Décevants en début de saison, ils manquent quasi-systématiquement le train qui mène au Giro et au Tour : des absences qui leur sont bénéfiques par la suite. Montant progressivement en puissance, Breschel et Kolobnev débloquent leurs compteurs au cours du mois d’août. Kolobnev en dominant une partie du relevé Tour de Wallonie, tandis que Breschel réveillait son potentiel enfoui de sprinteur à domicile, au Danemark, avant de confirmer par de belles places d’honneurs acquises à Hambourg puis au Québec. Des évènements révélateurs de la condition ascendantes des deux spécialistes des Mondiaux, qui montent en puissance pendant que dans le même temps leurs futurs adversaires luttent pour conserver leur condition, puis déclinent, à l’image d’un Valverde.

Des qualités atypiques les caractérisent

Le Danois Breschel a toujours été particulièrement complet, si bien que l’on ignore sa véritable spécialité. Est-il un puncheur, un sprinteur ou un flandrien ? Il a tour à tour démontré certaines facilités dans chaque domaine sans jamais confirmer au plus haut niveau, sauf justement lors des Mondiaux, suivant les grimpeurs/puncheurs sur les forts dénivelés de Varèse en 2008 et Mendrisio l’année suivante, puis rivalisant avec les puissants sprinteurs que sont Thor Hushovd et Allan Davis sur le circuit plus tranquille de Geelong. Son coffre, sa capacité d’adaptation et sa parfaite lecture de la course font de lui un remarquable finisseur sur les courses en circuit.

Quant à Kolobnev, ses habituelles sautes de concentration et failles stratégiques semblent s’évanouir lorsqu’il prend les commandes de l’équipe de Russie. Leader absolu, conforté dans son rôle, il exprime à merveille les capacités qui sont les siennes pour avaler les courtes difficultés. Toujours offensif mais d’avantage canalisé, c’est son léger déficit de vitesse qui lui coûta la médaille d’or à l’occasion des JO de Pékin face à Samuel Sanchez, comme en 2007 dans son duel avec Paolo Bettini dans le final de Stuttgart.

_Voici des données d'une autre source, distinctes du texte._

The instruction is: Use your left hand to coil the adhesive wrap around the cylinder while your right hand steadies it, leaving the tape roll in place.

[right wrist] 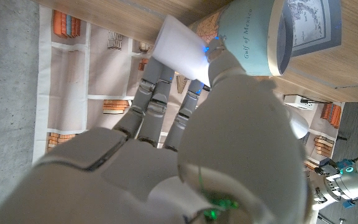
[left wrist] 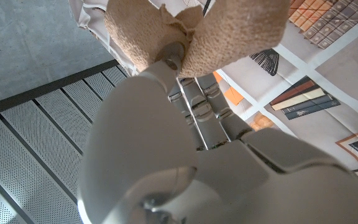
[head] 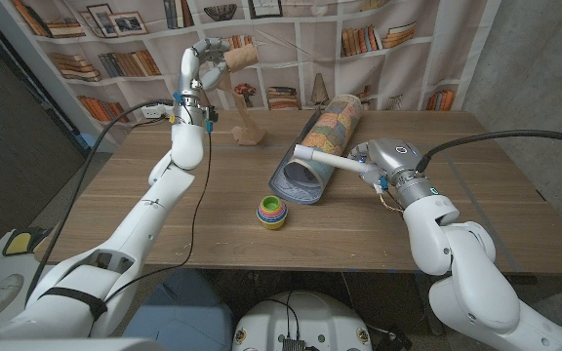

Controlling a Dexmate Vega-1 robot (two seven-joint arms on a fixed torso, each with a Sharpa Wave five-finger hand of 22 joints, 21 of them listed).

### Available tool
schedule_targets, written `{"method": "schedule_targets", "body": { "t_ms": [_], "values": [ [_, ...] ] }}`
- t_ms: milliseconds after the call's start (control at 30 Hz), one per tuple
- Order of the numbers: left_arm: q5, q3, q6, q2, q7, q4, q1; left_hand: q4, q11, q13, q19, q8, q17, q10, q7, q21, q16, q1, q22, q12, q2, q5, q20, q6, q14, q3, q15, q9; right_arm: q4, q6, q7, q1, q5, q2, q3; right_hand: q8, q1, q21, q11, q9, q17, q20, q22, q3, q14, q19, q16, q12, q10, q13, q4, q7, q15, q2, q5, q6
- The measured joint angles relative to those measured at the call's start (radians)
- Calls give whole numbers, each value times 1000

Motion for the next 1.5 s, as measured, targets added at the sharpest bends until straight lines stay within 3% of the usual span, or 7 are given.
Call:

Plus anonymes, d’autres équipiers habituels parviennent à tirer leur épingle du jeu lorsqu’ils évoluent avec leur sélection nationale, comme le sprinteur kazakh Assan Bazayev, particulièrement coriace et endurant. Principalement utilisé comme protecteur de leader, le futur-retraité s’est plusieurs fois distingué en rentrant parmi les vingt premiers sur des tracés délicats. Un peu à l’image du rouleur ukrainien Andriy Grivko, grand animateur des dernières éditions, ou d’Allan Davis, en totale perte de vitesse depuis 2008, mais qui conserve les faveurs de son sélectionneur national et le lui rend bien, comme en témoigne sa 3e place bien au dessus de ses attentes à Geelong.

Cette ouverture aux outsiders, c’est ce qui fait la magie des courses d’un jour, et plus particulièrement du championnat du monde. Attention, le maillot irisé ne s’offrira pas de sitôt à un bras cassé, mais pourrait bien, un beau jour, couronner la carrière d’un homme de l’ombre, qui pour un an profitera de la lumière. Ou plus, car quand on devient champion du monde, c’est pour la vie. Un jour, un coureur, une nation, et tout devient possible.